> ASSIGNMENT
Return all the lines below, exactly as they read.

> EXERCISE DATA

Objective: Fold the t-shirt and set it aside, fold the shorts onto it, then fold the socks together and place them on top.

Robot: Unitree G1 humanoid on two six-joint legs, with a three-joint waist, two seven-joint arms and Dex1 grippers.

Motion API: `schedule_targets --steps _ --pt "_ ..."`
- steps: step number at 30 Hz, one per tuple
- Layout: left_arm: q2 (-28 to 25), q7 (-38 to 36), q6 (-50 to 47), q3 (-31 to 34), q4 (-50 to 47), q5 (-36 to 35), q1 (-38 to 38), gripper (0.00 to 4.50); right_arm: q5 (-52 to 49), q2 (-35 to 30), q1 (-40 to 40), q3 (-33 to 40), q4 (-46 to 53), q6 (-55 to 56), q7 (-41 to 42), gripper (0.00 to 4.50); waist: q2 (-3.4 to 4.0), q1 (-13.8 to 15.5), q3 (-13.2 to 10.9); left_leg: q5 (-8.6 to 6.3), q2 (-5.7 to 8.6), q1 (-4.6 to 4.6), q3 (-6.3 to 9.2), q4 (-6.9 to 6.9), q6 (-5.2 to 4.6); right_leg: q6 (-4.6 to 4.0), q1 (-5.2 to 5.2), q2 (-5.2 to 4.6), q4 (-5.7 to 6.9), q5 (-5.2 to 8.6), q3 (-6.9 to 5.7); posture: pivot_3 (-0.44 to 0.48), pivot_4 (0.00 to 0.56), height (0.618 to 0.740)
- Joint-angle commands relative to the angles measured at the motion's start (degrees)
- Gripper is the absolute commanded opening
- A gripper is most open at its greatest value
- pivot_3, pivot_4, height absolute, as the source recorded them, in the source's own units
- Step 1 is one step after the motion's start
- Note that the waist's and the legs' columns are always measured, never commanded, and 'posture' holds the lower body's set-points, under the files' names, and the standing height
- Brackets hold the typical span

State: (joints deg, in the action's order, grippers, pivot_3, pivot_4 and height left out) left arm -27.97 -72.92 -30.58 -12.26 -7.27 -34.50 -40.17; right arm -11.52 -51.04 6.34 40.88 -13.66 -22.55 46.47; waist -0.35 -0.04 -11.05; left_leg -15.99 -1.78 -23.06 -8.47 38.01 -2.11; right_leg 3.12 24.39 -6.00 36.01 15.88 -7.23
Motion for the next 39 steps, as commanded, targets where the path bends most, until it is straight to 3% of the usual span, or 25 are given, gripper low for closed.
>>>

> ANSWER BOX
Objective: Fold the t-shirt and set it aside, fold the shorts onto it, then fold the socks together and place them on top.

Robot: Unitree G1 humanoid on two six-joint legs, with a three-joint waist, two seven-joint arms and Dex1 grippers.

Motion API: `schedule_targets --steps _ --pt "_ ..."`
- steps: step number at 30 Hz, one per tuple
- Layout: left_arm: q2 (-28 to 25), q7 (-38 to 36), q6 (-50 to 47), q3 (-31 to 34), q4 (-50 to 47), q5 (-36 to 35), q1 (-38 to 38), gripper (0.00 to 4.50); right_arm: q5 (-52 to 49), q2 (-35 to 30), q1 (-40 to 40), q3 (-33 to 40), q4 (-46 to 53), q6 (-55 to 56), q7 (-41 to 42), gripper (0.00 to 4.50); waist: q2 (-3.4 to 4.0), q1 (-13.8 to 15.5), q3 (-13.2 to 10.9); left_leg: q5 (-8.6 to 6.3), q2 (-5.7 to 8.6), q1 (-4.6 to 4.6), q3 (-6.3 to 9.2), q4 (-6.9 to 6.9), q6 (-5.2 to 4.6); right_leg: q6 (-4.6 to 4.0), q1 (-5.2 to 5.2), q2 (-5.2 to 4.6), q4 (-5.7 to 6.9), q5 (-5.2 to 8.6), q3 (-6.9 to 5.7); posture: pivot_3 (-0.44 to 0.48), pivot_4 (0.00 to 0.56), height (0.618 to 0.740)
- Joint-angle commands relative to the angles measured at the motion's start (degrees)
- Gripper is the absolute commanded opening
- A gripper is most open at its greatest value
- pivot_3, pivot_4, height absolute, as the source recorded them, in the source's own units
- Step 1 is one step after the motion's start
- Note that the waist's and the legs' columns are always measured, never commanded, and 'posture' holds the lower body's set-points, under the files' names, and the standing height
- Brackets hold the typical span

State: (joints deg, in the action's order, grippers, pivot_3, pivot_4 and height left out) left arm -27.97 -72.92 -30.58 -12.26 -7.27 -34.50 -40.17; right arm -11.52 -51.04 6.34 40.88 -13.66 -22.55 46.47; waist -0.35 -0.04 -11.05; left_leg -15.99 -1.78 -23.06 -8.47 38.01 -2.11; right_leg 3.12 24.39 -6.00 36.01 15.88 -7.23
Motion for the next 39 steps, as commanded, targets where the path bends most, until it is straight to 3% of the usual span, or 25 are given, gripper low for closed.
>>>

The work is done, and the output is complete.